Masturbación femenina

La masturbación, a pesar de que cada vez menos, sigue siendo un tema bastante tabú entre las chicas. No obstante, tenéis que tener claro que la masturbación es una práctica totalmente sana y normal, sin efectos secundarios y que no es “malo” practicarla. Además, la masturbación es practicada tanto por hombres como por mujeres, sólo que unos lo admiten y otros no.


Asumir esto no significa que la masturbación sea imprescindible, ya que muchas personas no la practican, sean chicos o chicas. Esa decisión es sólo tuya, pero si no la practicas que no sea por mitos falsos, ya que es un acto completamente natural. Así que si nunca te lo has planteado y sientes la curiosidad de experimentarlo, compruébalo por ti misma.

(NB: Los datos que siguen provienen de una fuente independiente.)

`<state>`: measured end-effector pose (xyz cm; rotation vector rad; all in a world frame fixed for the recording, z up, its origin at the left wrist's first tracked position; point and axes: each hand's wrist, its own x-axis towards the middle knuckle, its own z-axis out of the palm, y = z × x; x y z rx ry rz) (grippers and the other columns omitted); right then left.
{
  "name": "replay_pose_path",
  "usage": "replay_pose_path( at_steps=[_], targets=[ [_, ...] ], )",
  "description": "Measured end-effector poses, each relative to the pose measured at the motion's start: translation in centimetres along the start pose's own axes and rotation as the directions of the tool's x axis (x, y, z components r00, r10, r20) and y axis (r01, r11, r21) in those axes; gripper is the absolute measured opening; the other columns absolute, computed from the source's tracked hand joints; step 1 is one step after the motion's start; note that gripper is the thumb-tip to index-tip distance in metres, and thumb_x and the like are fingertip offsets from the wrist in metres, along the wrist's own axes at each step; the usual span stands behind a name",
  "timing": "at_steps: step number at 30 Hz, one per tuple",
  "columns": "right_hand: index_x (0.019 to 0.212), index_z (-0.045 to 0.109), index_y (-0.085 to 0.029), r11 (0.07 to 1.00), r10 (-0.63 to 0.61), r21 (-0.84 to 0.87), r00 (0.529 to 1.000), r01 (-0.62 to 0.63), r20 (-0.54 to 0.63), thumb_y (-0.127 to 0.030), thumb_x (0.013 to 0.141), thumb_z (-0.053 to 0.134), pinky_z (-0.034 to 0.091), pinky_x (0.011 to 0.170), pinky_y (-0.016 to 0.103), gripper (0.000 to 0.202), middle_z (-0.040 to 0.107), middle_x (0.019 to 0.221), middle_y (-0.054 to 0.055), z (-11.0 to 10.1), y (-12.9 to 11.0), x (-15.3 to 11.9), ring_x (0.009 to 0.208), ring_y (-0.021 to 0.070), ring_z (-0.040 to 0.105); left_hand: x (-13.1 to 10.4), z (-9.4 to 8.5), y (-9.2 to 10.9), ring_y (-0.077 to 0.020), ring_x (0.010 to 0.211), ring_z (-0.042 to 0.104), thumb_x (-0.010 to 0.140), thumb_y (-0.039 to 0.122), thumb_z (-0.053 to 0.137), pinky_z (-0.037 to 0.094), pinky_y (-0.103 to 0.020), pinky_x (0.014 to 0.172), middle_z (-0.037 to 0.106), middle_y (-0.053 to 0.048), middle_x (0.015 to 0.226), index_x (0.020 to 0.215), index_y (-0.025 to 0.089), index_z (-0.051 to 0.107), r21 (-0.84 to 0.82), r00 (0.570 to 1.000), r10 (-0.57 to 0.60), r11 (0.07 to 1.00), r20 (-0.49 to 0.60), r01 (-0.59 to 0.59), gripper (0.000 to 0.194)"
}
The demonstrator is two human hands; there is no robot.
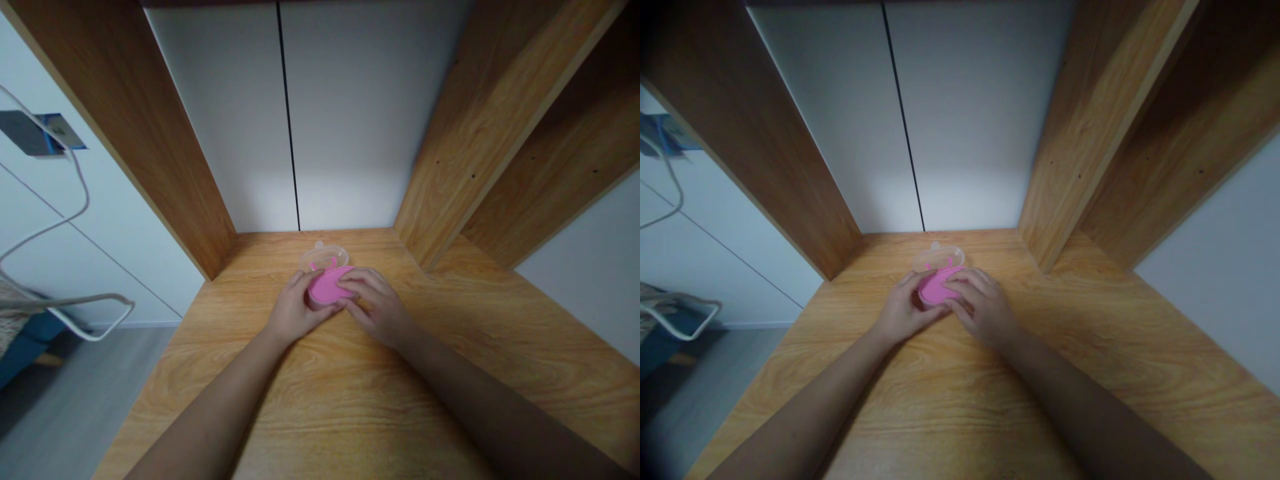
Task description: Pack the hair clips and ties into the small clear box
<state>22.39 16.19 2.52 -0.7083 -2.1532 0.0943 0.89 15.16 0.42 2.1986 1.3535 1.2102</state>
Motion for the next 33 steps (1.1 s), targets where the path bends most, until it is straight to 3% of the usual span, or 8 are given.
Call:
replay_pose_path(
  at_steps=[5,8,14,22,24,27,30,33],
  targets=[
    [0.153,0.040,-0.023,0.998,0.047,-0.056,0.977,-0.036,0.210,-0.040,0.093,0.065,0.042,0.114,0.054,0.067,0.050,0.151,0.016,-0.8,2.6,-0.4,0.141,0.0299,0.046,0.1,-0.6,-1.0,-0.0277,0.112,0.063,0.078,0.046,0.079,0.052,-0.044,0.099,0.064,-0.012,0.121,0.139,0.021,0.055,-0.006,0.998,0.032,0.999,0.060,-0.031,0.070],
    [0.156,0.036,-0.022,0.998,0.057,-0.056,0.954,-0.042,0.295,-0.037,0.098,0.057,0.039,0.118,0.053,0.064,0.044,0.156,0.016,-0.5,3.2,-0.7,0.145,0.0286,0.042,-0.1,-0.6,-1.0,-0.0290,0.116,0.062,0.083,0.044,0.074,0.051,-0.046,0.102,0.063,-0.014,0.125,0.146,0.020,0.048,0.021,0.996,0.042,0.999,0.077,-0.044,0.072],
    [0.156,0.035,-0.019,0.988,0.044,-0.153,0.948,0.005,0.317,-0.032,0.101,0.050,0.032,0.121,0.055,0.058,0.036,0.159,0.016,0.3,3.0,-1.0,0.150,0.0280,0.029,-0.4,-0.5,-0.1,-0.0330,0.128,0.056,0.087,0.047,0.068,0.045,-0.051,0.108,0.055,-0.019,0.140,0.156,0.016,0.030,0.080,0.994,0.006,0.997,0.111,-0.014,0.085],
    [0.156,0.035,-0.025,0.988,0.059,-0.152,0.937,-0.007,0.343,-0.032,0.102,0.048,0.031,0.120,0.058,0.055,0.036,0.160,0.012,0.0,2.8,-0.9,0.151,0.0270,0.029,-0.5,0.4,-0.6,-0.0273,0.129,0.056,0.102,0.042,0.043,0.043,-0.046,0.112,0.058,-0.017,0.139,0.154,0.016,0.036,-0.006,0.996,-0.070,0.998,0.054,0.070,0.058],
    [0.157,0.033,-0.025,0.993,0.087,-0.104,0.953,-0.059,0.290,-0.030,0.103,0.043,0.032,0.120,0.055,0.054,0.038,0.160,0.011,-0.2,3.2,-0.8,0.150,0.0250,0.033,-0.4,0.3,-0.7,-0.0274,0.131,0.055,0.102,0.043,0.043,0.042,-0.046,0.113,0.058,-0.016,0.140,0.153,0.016,0.038,-0.015,0.996,-0.074,0.997,0.054,0.075,0.058],
    [0.150,0.044,-0.021,0.961,0.248,-0.135,0.967,-0.239,0.053,-0.024,0.102,0.039,0.039,0.116,0.052,0.049,0.054,0.149,0.012,-0.6,4.1,-0.8,0.139,0.0252,0.049,-0.3,0.1,-0.8,-0.0276,0.130,0.055,0.103,0.042,0.042,0.042,-0.046,0.113,0.059,-0.016,0.140,0.153,0.017,0.038,-0.016,0.995,-0.075,0.997,0.070,0.076,0.056],
    [0.133,0.061,-0.016,0.871,0.404,-0.258,0.908,-0.419,-0.112,-0.020,0.096,0.044,0.047,0.103,0.052,0.041,0.068,0.123,0.014,-1.0,5.3,-0.9,0.117,0.0292,0.061,-0.4,0.0,-0.7,-0.0277,0.127,0.057,0.103,0.040,0.040,0.043,-0.047,0.111,0.060,-0.016,0.137,0.155,0.018,0.033,-0.002,0.994,-0.071,0.997,0.084,0.072,0.057],
    [0.114,0.073,-0.018,0.766,0.501,-0.413,0.860,-0.493,-0.098,-0.020,0.091,0.051,0.049,0.094,0.049,0.032,0.071,0.103,0.012,-1.3,6.3,-1.3,0.102,0.0301,0.063,-0.5,0.0,-0.4,-0.0281,0.125,0.057,0.104,0.040,0.038,0.044,-0.048,0.109,0.061,-0.016,0.135,0.157,0.017,0.029,0.027,0.994,-0.072,0.997,0.086,0.070,0.058]
  ],
)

Para ello, y como ya he dicho en muchísimos reportajes anteriores, una de las claves principales para que las relaciones sexuales con tu pareja sean un éxito es que conozcas a la perfección tu cuerpo. Si una chica nunca se ha masturbado o ni siquiera te has parado a observar tus genitales, es poco probable que sepas guiar a tu pareja en los momentos clave.

En el caso de que la chica obtenga orgasmos con facilidad y goce en sus relaciones sexuales, puede que no eche en falta este desconocimiento de su propio cuerpo, pero si se da el caso de que tenga dificultades para lograr el clímax, el hecho de no conocerse no ayudará a solventar el problema. Pero disfrutes o no con tu pareja no olvides algo muy importante, observa y conoce tu cuerpo por que te permitirá obtener placer a solas, así como conocerte mejor a ti misma.

La masturbación femenina consiste en acariciar la vulva y estimular el clítoris. De este modo, para comenzar, comienza jugueteando por la zona del vello púbico (el monte de Venus). A continuación acaricia suavemente la vulva: los labios mayores, los labios menores y la entrada de la vagina. Con mucho cuidado, pellizca los labios menores con las yemas de los dedos, y cuando acaricies el orificio vaginal aprovecha la humedad resultante de la excitación para lubricar toda la zona.

ZONA LUBRICADA

Durante la estimulación de los genitales toda esta zona tiene que estar lubricada. Para ello recoge flujo de la entrada de la vagina, y si notas que la zona está algo más resaca, usa tu propia saliva para lubricarla.

En el momento que comienza la excitación, el clítoris sale de su capuchón y se pone en erección. En esos momentos, es conveniente no estimularlo directamente o al menos no durante mucho rato, porque puede provocar rechazo, por lo que es mejor que acaricies por la zona, pero no de manera directa el clítoris.

A medida que aumenta la excitación el clítoris vuelve a esconderse, y es en ese momento cuando es preferible estimularlo de lleno. Con las yemas de los dedos acarícialo y procura que la zona siempre esté húmeda.

Si la masturbación te la hace tu pareja tiene que tener muy claro que no sólo hay que estimular los genitales, sino que también debe acariciar otras partes de tu cuerpo. Otro dato muy importante es que si te va a introducir sus dedos en tu vagina, que lo haga cuando tu estés plenamente excitada y a punto de alcanzar el orgasmo. No obstante, en la masturbación femenina no es imprescindible introducir los dedos en la vagina para obtener el máximo placer, ya que la gran mayoría de las mujeres obtienen mejores orgasmos con la sola estimulación del clítoris y hasta se olvidan de la penetración. Este detalle no lo saben todos los chicos y por eso se lanzan, nada más comenzar con las caricias, a introducir los dedos en la vagina.

Por último, si tu pareja te mete los dedos en el interior de la vagina que lo haga con mimo, porque si no puede provocar alguna pequeña herida con las uñas sin ni siquiera darse cuenta.